▶ _MATERIAL FOR THE TASK_
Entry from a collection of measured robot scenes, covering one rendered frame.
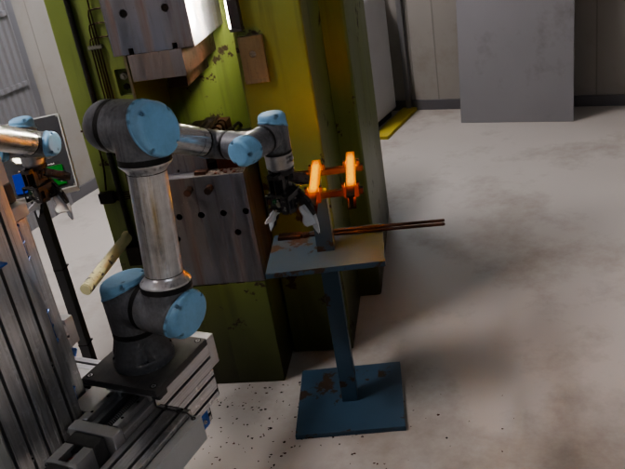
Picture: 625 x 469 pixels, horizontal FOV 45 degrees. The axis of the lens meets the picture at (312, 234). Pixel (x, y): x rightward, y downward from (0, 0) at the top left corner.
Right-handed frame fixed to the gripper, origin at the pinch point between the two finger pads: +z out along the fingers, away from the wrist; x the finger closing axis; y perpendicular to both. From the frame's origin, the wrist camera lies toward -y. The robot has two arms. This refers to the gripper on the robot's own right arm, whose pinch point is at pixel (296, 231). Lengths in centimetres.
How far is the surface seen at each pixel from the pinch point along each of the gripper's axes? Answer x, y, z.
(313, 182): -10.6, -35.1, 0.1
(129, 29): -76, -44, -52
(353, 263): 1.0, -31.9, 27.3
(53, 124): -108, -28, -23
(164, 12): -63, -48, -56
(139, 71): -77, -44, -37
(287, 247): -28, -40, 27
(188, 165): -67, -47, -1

▶ _TASK GOAL_
Keep the pictures out of the copy and write out the data exactly as it stands.

▶ _WRITTEN RESPONSE_
Entry from a collection of measured robot scenes, covering one rendered frame.
Picture: 625 x 469 pixels, horizontal FOV 45 degrees. The axis of the lens meets the picture at (312, 234). Pixel (x, y): x rightward, y downward from (0, 0) at the top left corner.
Right-handed frame fixed to the gripper, origin at the pinch point between the two finger pads: +z out along the fingers, away from the wrist; x the finger closing axis; y perpendicular to both. From the frame's origin, the wrist camera lies toward -y. The robot has two arms. This refers to the gripper on the robot's own right arm, whose pinch point is at pixel (296, 231). Lengths in centimetres.
How far is the surface seen at each pixel from the pinch point along each of the gripper's axes? Answer x, y, z.
(313, 182): -10.6, -35.1, 0.1
(129, 29): -76, -44, -52
(353, 263): 1.0, -31.9, 27.3
(53, 124): -108, -28, -23
(164, 12): -63, -48, -56
(139, 71): -77, -44, -37
(287, 247): -28, -40, 27
(188, 165): -67, -47, -1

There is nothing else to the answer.